Image description: Interior of Scottish Parliament debating chamber
Scotland will become the first of the UK’s four nations to legalise assisted dying if the Scottish Parliament passes a Bill currently tabled by Liam McArthur, Member of the Scottish Parliament (“MSP”) for the Orkney Islands. The Assisted Dying for Terminally Ill Adults (Scotland) Bill is the third attempt to legalise the practice, with previous efforts in 2010 and 2015 having been rejected by MSPs. The Bill would allow terminally ill persons over the age of 16, with sufficient mental capacity, to end their lives by self-administering medication. This means the Bill seeks to legalise assisted dying – helping another to end their own life – and not voluntary euthanasia – killing a person at their request. Importantly, Scotland’s approach to legalising assisted dying may breach Article 14 (prohibition on discrimination) of the European Convention on Human Rights (“ECHR”) by not legalising voluntary euthanasia or if its understanding of “self-administration” is too restrictive.
As determined in Haas, the ECHR provides, through Article 8 (the right to respect for private life), that everybody has the right to “decide by what means and at what point his or her life will end, provided he or she is capable of freely reaching a decision on this question and acting in consequence”. In Pretty v UK, the claimants argued that English law’s criminalisation of assisted suicide discriminated against those who were physically incapable of ending their lives as against those who could, because suicide itself is not an offence. Pretty held a blanket ban was justifiable because there was a fine line between those who physically could and could not end their own lives; creating an exception would therefore undermine the law’s legitimate aim of protecting those vulnerable to being pressured into ending their lives. In R(Nicklinson) v Ministry of Justice, Lords Mance, Sumption and Wilson used this reasoning or similar in finding the law justified, while Lord Neuberger felt an exception might communicate to those in situations similar to the claimants in Nicklinson that they had “a duty to die”.
But these justifications cease to convince as to the Bill. As to protecting the vulnerable, the Bill deals with this justification solely through considering the mental capacity, but not the physical ability to end one’s life. As the Scottish Parliament would accept that safeguards to ensure mental capacity are sufficient to protect the vulnerable, then it is arbitrary to deny the right to die based on the physical ability to end one’s life. Secondly, given Parliament would reject the implication of “a duty to die” as to assisted dying, saying it applies with sufficiently more force to those who are in a greater state of physical incapacity is unconvincing. With these justifications falling away, there is a case Parliament might violate Art. 14.
However, the extent of the right to die protected under Art. 8 and, in particular, whether it includes a right to voluntary euthanasia remains unsettled. Nicklinson reveals uncertainty as to whether a right to assistance in ending one’s life exists.
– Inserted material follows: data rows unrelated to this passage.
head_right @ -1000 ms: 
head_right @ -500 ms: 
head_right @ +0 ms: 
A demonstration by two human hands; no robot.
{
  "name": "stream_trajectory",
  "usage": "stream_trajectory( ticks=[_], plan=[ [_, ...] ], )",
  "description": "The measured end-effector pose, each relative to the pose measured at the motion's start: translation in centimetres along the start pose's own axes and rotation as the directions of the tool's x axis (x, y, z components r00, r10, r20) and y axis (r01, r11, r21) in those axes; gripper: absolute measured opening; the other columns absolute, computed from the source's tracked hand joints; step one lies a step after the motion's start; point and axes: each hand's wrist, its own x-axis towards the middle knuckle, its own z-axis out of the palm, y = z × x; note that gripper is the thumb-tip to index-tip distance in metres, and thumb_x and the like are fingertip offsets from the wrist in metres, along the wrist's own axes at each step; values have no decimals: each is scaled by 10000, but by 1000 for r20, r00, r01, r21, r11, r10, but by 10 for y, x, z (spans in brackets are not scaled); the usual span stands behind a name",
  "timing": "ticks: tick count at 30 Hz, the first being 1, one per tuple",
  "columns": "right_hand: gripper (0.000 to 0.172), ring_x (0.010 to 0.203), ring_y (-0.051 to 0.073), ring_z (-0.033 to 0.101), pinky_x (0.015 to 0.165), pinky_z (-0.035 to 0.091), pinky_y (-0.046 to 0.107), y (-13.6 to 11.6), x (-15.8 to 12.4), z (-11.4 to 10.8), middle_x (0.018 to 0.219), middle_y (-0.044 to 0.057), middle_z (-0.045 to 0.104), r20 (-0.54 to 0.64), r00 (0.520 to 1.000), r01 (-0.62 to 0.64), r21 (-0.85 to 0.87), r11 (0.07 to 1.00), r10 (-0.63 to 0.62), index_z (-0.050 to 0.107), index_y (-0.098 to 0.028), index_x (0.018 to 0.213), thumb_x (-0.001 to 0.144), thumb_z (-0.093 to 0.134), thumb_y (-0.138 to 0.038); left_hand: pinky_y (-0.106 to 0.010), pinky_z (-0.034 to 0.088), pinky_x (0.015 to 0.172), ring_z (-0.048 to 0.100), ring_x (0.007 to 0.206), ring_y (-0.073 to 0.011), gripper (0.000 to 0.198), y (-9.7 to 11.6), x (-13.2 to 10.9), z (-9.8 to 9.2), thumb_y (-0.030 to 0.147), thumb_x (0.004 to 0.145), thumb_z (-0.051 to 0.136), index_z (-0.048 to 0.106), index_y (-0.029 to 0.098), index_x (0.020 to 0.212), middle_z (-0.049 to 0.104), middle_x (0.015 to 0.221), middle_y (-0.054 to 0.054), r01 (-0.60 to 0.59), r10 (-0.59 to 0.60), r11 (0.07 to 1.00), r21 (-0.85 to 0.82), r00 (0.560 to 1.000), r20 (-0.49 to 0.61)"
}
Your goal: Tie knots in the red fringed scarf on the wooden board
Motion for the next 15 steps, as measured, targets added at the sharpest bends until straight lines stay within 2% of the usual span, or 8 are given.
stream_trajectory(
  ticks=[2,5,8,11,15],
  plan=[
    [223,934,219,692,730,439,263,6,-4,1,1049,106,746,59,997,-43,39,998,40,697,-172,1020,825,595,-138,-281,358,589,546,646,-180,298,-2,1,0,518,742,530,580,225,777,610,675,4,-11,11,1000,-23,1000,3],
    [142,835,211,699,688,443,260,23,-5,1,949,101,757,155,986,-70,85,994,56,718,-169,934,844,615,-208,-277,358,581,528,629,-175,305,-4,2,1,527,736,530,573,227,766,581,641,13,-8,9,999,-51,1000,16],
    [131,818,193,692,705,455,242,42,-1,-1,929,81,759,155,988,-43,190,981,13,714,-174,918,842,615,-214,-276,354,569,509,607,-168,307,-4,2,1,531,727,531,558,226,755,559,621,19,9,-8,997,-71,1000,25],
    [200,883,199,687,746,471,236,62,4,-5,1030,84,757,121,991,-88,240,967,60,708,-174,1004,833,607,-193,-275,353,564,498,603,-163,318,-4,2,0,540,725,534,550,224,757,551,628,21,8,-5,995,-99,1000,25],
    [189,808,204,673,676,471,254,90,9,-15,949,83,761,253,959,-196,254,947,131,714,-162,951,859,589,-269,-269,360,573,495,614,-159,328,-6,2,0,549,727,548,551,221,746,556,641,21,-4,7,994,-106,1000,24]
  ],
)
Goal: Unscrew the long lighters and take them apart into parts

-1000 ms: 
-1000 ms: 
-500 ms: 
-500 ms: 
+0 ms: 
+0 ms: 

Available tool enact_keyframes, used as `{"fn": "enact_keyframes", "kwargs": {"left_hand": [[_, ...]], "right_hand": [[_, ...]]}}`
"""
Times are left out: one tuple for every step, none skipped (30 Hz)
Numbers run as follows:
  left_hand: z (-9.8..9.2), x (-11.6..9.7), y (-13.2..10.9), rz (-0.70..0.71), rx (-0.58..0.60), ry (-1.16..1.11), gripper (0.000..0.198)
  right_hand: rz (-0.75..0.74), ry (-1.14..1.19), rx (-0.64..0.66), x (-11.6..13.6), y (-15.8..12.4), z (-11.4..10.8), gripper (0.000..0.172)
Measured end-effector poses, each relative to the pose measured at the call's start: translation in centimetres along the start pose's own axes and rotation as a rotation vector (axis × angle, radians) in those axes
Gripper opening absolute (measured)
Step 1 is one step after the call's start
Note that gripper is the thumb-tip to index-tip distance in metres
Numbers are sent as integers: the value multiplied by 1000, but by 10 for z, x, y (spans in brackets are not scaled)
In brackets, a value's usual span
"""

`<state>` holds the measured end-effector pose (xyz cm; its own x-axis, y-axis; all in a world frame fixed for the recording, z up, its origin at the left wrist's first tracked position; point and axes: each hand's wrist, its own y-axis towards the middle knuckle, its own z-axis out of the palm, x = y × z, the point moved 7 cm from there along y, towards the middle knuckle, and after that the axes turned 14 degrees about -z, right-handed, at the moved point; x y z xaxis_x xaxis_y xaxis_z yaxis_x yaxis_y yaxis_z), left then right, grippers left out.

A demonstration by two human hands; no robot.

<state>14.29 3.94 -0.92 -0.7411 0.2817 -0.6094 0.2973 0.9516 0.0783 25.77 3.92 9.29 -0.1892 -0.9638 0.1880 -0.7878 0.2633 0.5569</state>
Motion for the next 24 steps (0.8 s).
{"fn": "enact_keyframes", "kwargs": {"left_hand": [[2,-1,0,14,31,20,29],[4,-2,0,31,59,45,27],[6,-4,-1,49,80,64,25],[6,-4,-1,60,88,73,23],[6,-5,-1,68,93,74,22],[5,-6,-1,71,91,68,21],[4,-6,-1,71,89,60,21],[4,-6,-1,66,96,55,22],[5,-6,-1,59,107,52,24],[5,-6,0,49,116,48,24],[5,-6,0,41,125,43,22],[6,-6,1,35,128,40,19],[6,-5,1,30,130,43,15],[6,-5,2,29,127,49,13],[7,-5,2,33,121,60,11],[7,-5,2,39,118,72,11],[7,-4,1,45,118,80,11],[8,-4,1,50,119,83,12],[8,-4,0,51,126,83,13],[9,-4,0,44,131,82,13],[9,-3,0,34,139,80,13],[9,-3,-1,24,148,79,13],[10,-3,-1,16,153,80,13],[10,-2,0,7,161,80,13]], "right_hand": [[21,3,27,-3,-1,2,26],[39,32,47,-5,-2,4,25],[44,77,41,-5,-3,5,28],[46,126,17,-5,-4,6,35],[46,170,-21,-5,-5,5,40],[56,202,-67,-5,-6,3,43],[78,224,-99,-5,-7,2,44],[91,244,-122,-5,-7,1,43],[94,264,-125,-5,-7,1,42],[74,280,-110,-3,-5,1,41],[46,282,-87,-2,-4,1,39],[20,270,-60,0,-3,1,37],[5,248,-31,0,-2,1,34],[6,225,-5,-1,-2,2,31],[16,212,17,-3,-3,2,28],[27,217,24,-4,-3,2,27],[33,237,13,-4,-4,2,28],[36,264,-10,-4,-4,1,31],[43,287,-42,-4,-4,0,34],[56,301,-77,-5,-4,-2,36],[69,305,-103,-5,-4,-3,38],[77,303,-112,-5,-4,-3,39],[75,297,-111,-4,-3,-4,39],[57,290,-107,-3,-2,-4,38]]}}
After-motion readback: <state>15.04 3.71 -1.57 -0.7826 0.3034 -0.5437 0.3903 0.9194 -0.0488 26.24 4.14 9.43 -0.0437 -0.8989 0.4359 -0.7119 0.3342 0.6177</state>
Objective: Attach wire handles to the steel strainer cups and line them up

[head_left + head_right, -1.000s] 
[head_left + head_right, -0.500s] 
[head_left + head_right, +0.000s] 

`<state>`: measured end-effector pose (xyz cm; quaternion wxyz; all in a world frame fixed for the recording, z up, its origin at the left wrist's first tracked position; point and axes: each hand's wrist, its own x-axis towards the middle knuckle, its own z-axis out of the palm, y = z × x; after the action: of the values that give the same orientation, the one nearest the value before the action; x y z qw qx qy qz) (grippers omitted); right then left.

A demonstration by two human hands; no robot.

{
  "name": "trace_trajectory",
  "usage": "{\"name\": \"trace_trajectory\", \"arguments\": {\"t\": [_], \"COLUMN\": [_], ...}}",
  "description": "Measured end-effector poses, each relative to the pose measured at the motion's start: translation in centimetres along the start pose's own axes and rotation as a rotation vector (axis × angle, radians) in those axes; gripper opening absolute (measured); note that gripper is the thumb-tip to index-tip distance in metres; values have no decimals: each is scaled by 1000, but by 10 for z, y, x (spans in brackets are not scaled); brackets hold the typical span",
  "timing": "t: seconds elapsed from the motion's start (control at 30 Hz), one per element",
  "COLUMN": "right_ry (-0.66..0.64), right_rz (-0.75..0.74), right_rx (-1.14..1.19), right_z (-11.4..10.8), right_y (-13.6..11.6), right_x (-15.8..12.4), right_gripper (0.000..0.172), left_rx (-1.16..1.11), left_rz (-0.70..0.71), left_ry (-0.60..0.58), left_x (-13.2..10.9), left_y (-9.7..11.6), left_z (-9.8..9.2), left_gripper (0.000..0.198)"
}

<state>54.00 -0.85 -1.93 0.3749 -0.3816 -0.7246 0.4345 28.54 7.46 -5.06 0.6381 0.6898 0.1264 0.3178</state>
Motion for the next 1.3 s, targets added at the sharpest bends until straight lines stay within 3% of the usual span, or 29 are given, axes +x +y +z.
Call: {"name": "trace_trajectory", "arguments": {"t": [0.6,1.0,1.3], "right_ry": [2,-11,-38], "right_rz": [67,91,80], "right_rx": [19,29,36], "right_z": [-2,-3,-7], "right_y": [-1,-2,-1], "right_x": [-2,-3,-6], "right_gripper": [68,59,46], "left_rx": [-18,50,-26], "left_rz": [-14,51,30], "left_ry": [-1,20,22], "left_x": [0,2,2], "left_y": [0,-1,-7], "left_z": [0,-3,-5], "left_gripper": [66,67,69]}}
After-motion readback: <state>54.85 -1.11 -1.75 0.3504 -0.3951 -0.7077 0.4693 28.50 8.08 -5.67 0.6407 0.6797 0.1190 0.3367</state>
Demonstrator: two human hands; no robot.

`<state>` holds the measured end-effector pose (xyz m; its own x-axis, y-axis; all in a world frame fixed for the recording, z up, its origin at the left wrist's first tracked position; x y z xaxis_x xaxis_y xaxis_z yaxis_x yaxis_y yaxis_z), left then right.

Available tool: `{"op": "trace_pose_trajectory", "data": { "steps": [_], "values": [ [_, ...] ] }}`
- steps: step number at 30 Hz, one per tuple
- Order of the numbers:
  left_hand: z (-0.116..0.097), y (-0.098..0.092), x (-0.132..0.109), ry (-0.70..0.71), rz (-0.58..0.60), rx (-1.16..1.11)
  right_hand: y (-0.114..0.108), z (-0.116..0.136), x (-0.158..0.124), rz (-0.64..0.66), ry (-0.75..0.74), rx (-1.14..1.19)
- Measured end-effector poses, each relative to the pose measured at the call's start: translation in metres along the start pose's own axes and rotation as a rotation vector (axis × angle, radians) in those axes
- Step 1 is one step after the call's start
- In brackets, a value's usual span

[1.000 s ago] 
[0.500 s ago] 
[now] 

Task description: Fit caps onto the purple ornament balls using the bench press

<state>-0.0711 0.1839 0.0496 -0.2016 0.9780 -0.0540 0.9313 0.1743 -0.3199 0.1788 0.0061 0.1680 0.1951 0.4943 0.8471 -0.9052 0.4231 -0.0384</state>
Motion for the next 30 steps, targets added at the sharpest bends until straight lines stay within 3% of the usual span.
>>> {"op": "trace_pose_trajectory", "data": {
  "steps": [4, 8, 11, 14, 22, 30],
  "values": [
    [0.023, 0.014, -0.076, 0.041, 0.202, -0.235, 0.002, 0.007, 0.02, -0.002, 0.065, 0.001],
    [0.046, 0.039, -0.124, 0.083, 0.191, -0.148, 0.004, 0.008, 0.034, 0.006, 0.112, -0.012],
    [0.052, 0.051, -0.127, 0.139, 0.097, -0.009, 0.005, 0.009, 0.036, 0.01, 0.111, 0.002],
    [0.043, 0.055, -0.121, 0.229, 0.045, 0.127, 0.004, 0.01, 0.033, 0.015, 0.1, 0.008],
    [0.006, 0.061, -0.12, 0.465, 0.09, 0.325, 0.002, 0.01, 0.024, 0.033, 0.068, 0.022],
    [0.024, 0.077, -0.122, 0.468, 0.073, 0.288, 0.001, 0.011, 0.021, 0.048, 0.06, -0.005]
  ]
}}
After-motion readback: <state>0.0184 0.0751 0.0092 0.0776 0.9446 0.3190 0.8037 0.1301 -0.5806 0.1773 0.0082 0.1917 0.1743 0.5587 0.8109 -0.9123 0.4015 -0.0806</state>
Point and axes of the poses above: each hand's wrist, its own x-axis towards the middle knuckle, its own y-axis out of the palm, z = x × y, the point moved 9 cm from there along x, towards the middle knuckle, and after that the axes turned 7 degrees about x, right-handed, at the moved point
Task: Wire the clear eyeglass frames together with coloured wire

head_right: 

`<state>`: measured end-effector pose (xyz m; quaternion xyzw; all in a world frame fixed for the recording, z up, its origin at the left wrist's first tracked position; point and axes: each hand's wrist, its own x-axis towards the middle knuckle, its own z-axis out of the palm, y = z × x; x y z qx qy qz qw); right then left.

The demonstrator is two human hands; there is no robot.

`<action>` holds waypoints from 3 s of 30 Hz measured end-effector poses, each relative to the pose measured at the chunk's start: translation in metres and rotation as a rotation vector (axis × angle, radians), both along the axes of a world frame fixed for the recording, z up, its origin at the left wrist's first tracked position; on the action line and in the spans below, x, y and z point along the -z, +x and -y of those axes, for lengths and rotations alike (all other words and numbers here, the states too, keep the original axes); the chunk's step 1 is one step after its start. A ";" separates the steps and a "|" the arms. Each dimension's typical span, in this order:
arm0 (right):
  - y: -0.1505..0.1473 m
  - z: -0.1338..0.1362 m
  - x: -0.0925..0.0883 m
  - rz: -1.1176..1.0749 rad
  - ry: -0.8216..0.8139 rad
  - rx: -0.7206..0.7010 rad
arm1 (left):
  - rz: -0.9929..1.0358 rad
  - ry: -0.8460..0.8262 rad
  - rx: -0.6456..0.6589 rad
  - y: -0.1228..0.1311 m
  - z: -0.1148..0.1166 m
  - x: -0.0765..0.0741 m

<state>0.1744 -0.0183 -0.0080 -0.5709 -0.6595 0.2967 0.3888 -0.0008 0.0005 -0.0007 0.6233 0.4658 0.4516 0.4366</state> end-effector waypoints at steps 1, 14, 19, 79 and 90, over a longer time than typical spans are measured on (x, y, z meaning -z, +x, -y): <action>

Baron Neuberger, Lord Kerr and Baroness Hale held there was a prima facie right to assistance in ending one’s life, with which Lord Sumption implicitly concurred, while Lords Mance and Hughes denied this right. Though both Baroness Hale and Lord Kerr endorsed a right to assistance in unqualified terms, what “assistance” means and whether this includes a right to voluntary euthanasia remains unclear. If there is no right to voluntary euthanasia, then Scotland cannot be accused of discrimination by not making it available.
Even if there is no right to voluntary euthanasia, uncertainty as to the meaning of “self-determination” may mean the Bill still fails to respect any right to assistance. The Bill allows for the delivery of medication to an individual for self-administration. Beyond this, the scope of permissible assistance is undefined. If there is a right to greater third party intervention (e.g. allowing for a third party to place the medication in the person’s mouth), then the Bill may also discriminate against the those who need this help.
Uncertainty within ECHR right to die jurisprudence and as to the scope of “self-administration” within the Bill are both problems here. However, If Art. 8 does protect a right to voluntary euthanasia, the Bill seems to violate Art. 14. More subtly, the Bill may also violate Art.14 if there is a right to assistance, and if self-administration is understood restrictively.